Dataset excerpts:

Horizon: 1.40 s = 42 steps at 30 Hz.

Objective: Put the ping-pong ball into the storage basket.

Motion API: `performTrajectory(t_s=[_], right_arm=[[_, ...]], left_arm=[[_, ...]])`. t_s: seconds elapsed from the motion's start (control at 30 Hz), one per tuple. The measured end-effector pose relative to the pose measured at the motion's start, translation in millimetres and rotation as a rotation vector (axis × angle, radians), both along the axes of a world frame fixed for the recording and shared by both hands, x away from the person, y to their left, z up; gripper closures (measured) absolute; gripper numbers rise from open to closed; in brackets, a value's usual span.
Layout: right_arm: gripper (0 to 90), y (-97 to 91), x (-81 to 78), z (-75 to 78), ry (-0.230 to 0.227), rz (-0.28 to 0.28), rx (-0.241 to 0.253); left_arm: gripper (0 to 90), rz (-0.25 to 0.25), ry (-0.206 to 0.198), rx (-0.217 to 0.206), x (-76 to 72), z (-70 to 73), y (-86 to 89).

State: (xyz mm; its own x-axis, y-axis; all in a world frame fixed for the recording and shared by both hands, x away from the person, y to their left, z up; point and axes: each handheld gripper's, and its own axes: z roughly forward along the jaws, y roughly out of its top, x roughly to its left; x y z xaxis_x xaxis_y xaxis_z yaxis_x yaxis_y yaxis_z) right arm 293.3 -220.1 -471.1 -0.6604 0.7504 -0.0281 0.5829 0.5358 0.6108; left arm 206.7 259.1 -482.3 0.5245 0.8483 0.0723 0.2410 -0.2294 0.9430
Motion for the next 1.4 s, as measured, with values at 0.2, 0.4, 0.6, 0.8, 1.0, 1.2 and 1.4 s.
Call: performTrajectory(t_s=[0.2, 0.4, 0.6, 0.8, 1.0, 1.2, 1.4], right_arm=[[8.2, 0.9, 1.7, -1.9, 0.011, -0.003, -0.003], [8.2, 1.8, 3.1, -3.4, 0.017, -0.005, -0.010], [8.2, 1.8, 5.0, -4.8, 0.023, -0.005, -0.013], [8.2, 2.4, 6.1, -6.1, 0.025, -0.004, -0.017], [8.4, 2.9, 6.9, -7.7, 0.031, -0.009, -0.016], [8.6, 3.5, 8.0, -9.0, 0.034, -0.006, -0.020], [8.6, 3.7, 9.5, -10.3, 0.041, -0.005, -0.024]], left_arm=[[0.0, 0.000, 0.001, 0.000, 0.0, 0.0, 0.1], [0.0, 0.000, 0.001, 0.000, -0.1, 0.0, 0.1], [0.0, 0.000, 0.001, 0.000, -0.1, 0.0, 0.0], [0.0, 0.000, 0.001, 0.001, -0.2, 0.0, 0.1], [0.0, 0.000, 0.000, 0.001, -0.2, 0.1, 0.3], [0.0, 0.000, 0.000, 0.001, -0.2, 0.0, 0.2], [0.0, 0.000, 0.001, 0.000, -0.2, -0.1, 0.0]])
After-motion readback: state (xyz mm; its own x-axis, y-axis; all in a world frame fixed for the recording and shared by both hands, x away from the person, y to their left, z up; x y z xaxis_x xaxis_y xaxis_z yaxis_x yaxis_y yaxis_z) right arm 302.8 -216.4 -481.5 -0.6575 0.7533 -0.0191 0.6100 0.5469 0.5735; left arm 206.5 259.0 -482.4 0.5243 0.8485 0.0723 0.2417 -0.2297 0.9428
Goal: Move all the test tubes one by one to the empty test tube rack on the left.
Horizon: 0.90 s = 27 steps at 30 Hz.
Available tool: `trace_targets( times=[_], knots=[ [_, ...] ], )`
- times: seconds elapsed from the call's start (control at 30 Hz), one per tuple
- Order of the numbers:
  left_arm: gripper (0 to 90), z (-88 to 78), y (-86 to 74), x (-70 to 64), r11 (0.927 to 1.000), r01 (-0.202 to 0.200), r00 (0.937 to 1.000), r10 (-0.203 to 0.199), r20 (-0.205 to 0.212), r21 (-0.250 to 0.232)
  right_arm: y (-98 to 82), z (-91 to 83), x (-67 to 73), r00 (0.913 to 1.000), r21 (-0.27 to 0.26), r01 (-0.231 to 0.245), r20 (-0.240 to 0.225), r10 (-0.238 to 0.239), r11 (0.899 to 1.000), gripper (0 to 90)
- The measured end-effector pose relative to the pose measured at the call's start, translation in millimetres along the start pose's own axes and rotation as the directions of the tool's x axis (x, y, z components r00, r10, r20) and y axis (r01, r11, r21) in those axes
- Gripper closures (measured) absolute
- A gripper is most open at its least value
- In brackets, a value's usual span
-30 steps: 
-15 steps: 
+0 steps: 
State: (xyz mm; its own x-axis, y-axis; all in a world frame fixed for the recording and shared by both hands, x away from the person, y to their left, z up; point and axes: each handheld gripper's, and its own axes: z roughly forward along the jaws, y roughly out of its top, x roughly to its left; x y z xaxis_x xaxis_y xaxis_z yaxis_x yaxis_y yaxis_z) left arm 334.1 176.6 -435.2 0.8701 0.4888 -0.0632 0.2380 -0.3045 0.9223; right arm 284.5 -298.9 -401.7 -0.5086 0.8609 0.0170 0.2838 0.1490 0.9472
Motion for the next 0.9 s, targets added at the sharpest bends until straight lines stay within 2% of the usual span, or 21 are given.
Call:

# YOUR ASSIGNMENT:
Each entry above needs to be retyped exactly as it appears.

# OUTPUT BELOW:
Horizon: 1.40 s = 42 steps at 30 Hz.

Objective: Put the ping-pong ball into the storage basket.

Motion API: `performTrajectory(t_s=[_], right_arm=[[_, ...]], left_arm=[[_, ...]])`. t_s: seconds elapsed from the motion's start (control at 30 Hz), one per tuple. The measured end-effector pose relative to the pose measured at the motion's start, translation in millimetres and rotation as a rotation vector (axis × angle, radians), both along the axes of a world frame fixed for the recording and shared by both hands, x away from the person, y to their left, z up; gripper closures (measured) absolute; gripper numbers rise from open to closed; in brackets, a value's usual span.
Layout: right_arm: gripper (0 to 90), y (-97 to 91), x (-81 to 78), z (-75 to 78), ry (-0.230 to 0.227), rz (-0.28 to 0.28), rx (-0.241 to 0.253); left_arm: gripper (0 to 90), rz (-0.25 to 0.25), ry (-0.206 to 0.198), rx (-0.217 to 0.206), x (-76 to 72), z (-70 to 73), y (-86 to 89).

State: (xyz mm; its own x-axis, y-axis; all in a world frame fixed for the recording and shared by both hands, x away from the person, y to their left, z up; point and axes: each handheld gripper's, and its own axes: z roughly forward along the jaws, y roughly out of its top, x roughly to its left; x y z xaxis_x xaxis_y xaxis_z yaxis_x yaxis_y yaxis_z) right arm 293.3 -220.1 -471.1 -0.6604 0.7504 -0.0281 0.5829 0.5358 0.6108; left arm 206.7 259.1 -482.3 0.5245 0.8483 0.0723 0.2410 -0.2294 0.9430
Motion for the next 1.4 s, as measured, with values at 0.2, 0.4, 0.6, 0.8, 1.0, 1.2 and 1.4 s.
Call: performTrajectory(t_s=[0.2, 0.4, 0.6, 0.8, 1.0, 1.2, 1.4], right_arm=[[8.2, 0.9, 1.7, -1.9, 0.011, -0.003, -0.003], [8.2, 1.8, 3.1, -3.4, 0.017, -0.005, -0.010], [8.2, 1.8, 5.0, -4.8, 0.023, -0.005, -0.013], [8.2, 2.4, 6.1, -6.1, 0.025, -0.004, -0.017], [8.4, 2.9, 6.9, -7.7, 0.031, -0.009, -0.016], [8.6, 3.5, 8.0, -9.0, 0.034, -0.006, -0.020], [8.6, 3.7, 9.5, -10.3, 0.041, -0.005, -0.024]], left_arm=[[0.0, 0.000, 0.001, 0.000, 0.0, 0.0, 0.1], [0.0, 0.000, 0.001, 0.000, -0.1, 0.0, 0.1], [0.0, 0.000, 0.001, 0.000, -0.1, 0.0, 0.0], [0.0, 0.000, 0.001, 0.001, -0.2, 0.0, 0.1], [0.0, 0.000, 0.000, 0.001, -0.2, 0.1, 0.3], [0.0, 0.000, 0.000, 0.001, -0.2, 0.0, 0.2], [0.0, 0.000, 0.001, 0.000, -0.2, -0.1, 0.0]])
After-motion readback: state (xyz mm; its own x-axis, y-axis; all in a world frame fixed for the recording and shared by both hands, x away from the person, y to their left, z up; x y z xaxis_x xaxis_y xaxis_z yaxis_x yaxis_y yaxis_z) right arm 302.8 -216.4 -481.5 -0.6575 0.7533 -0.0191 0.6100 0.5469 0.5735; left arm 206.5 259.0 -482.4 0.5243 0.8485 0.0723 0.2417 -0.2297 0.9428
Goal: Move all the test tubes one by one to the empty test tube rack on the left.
Horizon: 0.90 s = 27 steps at 30 Hz.
Available tool: `trace_targets( times=[_], knots=[ [_, ...] ], )`
- times: seconds elapsed from the call's start (control at 30 Hz), one per tuple
- Order of the numbers:
  left_arm: gripper (0 to 90), z (-88 to 78), y (-86 to 74), x (-70 to 64), r11 (0.927 to 1.000), r01 (-0.202 to 0.200), r00 (0.937 to 1.000), r10 (-0.203 to 0.199), r20 (-0.205 to 0.212), r21 (-0.250 to 0.232)
  right_arm: y (-98 to 82), z (-91 to 83), x (-67 to 73), r00 (0.913 to 1.000), r21 (-0.27 to 0.26), r01 (-0.231 to 0.245), r20 (-0.240 to 0.225), r10 (-0.238 to 0.239), r11 (0.899 to 1.000), gripper (0 to 90)
- The measured end-effector pose relative to the pose measured at the call's start, translation in millimetres along the start pose's own axes and rotation as the directions of the tool's x axis (x, y, z components r00, r10, r20) and y axis (r01, r11, r21) in those axes
- Gripper closures (measured) absolute
- A gripper is most open at its least value
- In brackets, a value's usual span
-30 steps: 
-15 steps: 
+0 steps: 
State: (xyz mm; its own x-axis, y-axis; all in a world frame fixed for the recording and shared by both hands, x away from the person, y to their left, z up; point and axes: each handheld gripper's, and its own axes: z roughly forward along the jaws, y roughly out of its top, x roughly to its left; x y z xaxis_x xaxis_y xaxis_z yaxis_x yaxis_y yaxis_z) left arm 334.1 176.6 -435.2 0.8701 0.4888 -0.0632 0.2380 -0.3045 0.9223; right arm 284.5 -298.9 -401.7 -0.5086 0.8609 0.0170 0.2838 0.1490 0.9472
Motion for the next 0.9 s, targets added at the sharpest bends until straight lines stay within 2% of the usual span, or 21 are given.
Call:

The response to this exercise is finished.